When property values skyrocket and a house sells at an inflated rate, it affects the value of all the properties in the vicinity, making it impossible for a hardworking local family earning an average income to afford a home that isn’t in desperate need of repairs, plagued by mold, or infested with rodents.
“This should be the standard – being able to live in a decent home,” said Sharon. “Putting families in safe, stable homes provides powerful and profound improvements to their health, financial success, and community. A stable environment fosters children’s academic success, emotional resilience, and creates greater opportunities for their future by showing them what they can achieve. It breaks that cycle of generational poverty.”
Living the Dream
This year, Habitat for Humanity is expecting to complete a project in Warrensburg with hopes to open the door to a deserving family by end of year, and has plans to build two homes in Hudson Falls in 2026. “Community partners like the Saratoga Showcase of Homes are why we can continue to do what we do. Without them, we can’t survive,” said Sharon. “It’s amazing to see the commitment and passion Showcase leaders have for those they support.”

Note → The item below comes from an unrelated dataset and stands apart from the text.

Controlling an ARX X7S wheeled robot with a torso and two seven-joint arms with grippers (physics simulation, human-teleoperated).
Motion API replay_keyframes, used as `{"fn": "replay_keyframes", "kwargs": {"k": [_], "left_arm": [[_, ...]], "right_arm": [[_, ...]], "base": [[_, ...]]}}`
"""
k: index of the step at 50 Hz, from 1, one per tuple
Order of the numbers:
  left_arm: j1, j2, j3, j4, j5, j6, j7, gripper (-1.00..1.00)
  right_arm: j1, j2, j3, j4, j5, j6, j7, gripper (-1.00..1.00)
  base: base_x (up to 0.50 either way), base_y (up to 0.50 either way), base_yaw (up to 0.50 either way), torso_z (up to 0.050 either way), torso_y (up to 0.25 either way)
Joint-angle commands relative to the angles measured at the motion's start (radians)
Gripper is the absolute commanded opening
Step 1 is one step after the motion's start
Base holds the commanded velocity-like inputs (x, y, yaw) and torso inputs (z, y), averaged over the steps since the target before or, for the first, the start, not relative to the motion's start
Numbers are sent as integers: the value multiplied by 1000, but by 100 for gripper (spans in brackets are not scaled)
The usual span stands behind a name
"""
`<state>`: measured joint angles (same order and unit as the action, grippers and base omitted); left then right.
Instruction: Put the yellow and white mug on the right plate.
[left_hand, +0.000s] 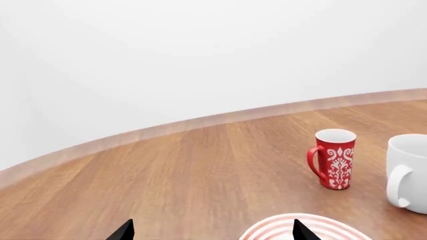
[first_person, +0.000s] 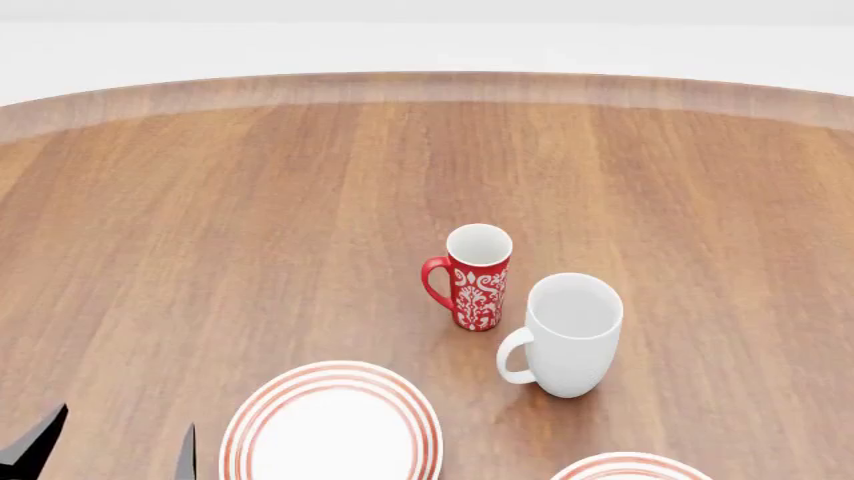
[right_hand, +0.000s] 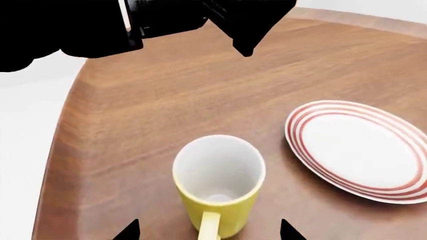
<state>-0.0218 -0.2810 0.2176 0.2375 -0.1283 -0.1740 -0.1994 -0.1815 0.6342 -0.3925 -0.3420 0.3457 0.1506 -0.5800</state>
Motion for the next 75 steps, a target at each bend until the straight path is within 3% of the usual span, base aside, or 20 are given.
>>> {"fn": "replay_keyframes", "kwargs": {"k": [1,75], "left_arm": [[-1,-2,6,-8,-1,6,-4,100],[-4,-23,25,-16,-24,16,-24,100]], "right_arm": [[29,-35,-35,57,-25,0,-5,100],[162,-180,-165,367,-134,-55,-21,100]], "base": [[0,0,0,0,0],[0,0,0,0,0]]}}
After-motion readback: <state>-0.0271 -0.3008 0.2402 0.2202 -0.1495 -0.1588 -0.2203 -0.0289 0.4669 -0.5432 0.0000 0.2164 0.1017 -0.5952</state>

In addition to helping give others a piece of the American dream, Sharon is a Reiki Master and meditator, who begins every day with gratitude. She is a proud “Nona” to her three grandchildren, loves to travel, and has been working to finish her Masters of Business Administration degree. After living a furlong from Sacandaga Lake as a third time homeowner for the past 20 years, Sharon is excited to plant some roots locally in Gansevoort. Here, in our foothills of the Adirondacks, she feels grounded and connected to the beauty of the nature that surrounds us. One day, she may climb a mountain, the next, paddle a lake. “Every day is a new adventure. I try to live life to the fullest every day,” she said.